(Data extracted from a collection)
· · ·

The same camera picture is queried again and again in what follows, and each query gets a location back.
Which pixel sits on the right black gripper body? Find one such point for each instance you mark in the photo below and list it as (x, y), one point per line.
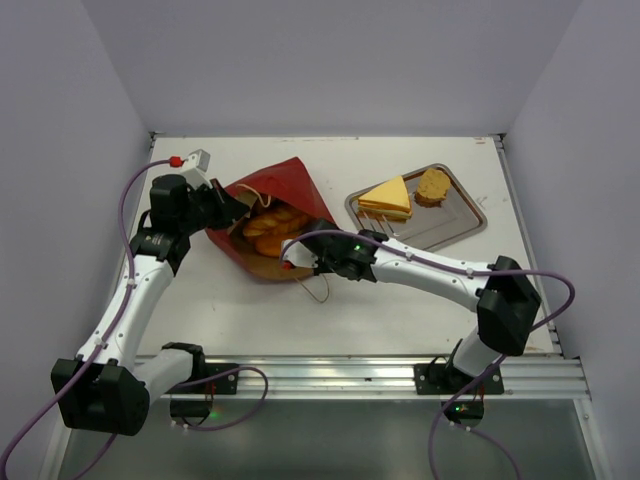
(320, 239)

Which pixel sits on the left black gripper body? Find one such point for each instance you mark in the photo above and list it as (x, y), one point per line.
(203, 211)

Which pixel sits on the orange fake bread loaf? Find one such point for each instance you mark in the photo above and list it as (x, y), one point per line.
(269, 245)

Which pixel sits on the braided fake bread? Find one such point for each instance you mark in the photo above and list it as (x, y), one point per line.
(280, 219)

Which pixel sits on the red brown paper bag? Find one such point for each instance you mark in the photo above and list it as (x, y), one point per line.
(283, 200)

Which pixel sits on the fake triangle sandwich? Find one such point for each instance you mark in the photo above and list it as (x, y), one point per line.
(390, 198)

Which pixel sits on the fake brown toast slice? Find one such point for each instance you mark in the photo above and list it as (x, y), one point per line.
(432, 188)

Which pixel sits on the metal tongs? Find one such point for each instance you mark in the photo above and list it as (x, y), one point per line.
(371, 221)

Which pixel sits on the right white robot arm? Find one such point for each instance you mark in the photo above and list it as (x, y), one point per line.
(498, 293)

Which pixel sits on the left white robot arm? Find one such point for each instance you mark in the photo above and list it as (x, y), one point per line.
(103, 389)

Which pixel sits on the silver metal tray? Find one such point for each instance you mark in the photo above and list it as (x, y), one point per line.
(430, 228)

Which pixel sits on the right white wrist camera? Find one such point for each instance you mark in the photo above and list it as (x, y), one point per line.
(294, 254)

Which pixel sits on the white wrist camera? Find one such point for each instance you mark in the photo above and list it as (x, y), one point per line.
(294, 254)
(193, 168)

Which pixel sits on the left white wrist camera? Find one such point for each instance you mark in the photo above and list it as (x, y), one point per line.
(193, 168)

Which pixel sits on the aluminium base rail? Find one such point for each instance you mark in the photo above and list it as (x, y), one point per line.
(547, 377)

· · ·

*PROBLEM*: Retype all of the entries exactly as written, leaving out any images.

*REPLY*:
The same camera picture is queried again and again in what follows, and each query gets a location back.
Which pixel sits on the right black gripper body? Find one such point for each instance you mark in the photo below and list it as (x, y), one point per line.
(320, 239)

Which pixel sits on the left black gripper body? Find one such point for each instance you mark in the photo above and list it as (x, y), one point per line.
(203, 211)

Which pixel sits on the orange fake bread loaf? Find one such point for each instance you mark in the photo above and list it as (x, y), one point per line.
(269, 245)

Which pixel sits on the braided fake bread? Find one such point for each instance you mark in the photo above and list it as (x, y), one point per line.
(280, 219)

Which pixel sits on the red brown paper bag? Find one such point for each instance you mark in the photo above and list it as (x, y), one point per line.
(283, 200)

Which pixel sits on the fake triangle sandwich? Find one such point for each instance you mark in the photo above and list it as (x, y), one point per line.
(390, 198)

Which pixel sits on the fake brown toast slice? Find one such point for each instance you mark in the photo above and list it as (x, y), one point per line.
(432, 188)

Which pixel sits on the metal tongs? Find one such point for each instance you mark in the photo above and list it as (x, y), one point per line.
(371, 221)

Which pixel sits on the right white robot arm? Find one such point for each instance you mark in the photo above and list it as (x, y), one point per line.
(498, 293)

Which pixel sits on the left white robot arm? Find one such point for each instance you mark in the photo above and list it as (x, y), one point per line.
(103, 389)

Which pixel sits on the silver metal tray? Find one such point for each instance you mark in the photo above and list it as (x, y), one point per line.
(430, 228)

Which pixel sits on the right white wrist camera? Find one such point for each instance you mark in the photo above and list it as (x, y), one point per line.
(294, 254)

Which pixel sits on the white wrist camera? Find one such point for each instance you mark in the photo above and list it as (x, y), one point per line.
(294, 254)
(193, 168)

Which pixel sits on the left white wrist camera? Find one such point for each instance you mark in the photo above and list it as (x, y), one point per line.
(193, 168)

Which pixel sits on the aluminium base rail? Find one such point for each instance you mark in the photo above and list it as (x, y), one point per line.
(547, 377)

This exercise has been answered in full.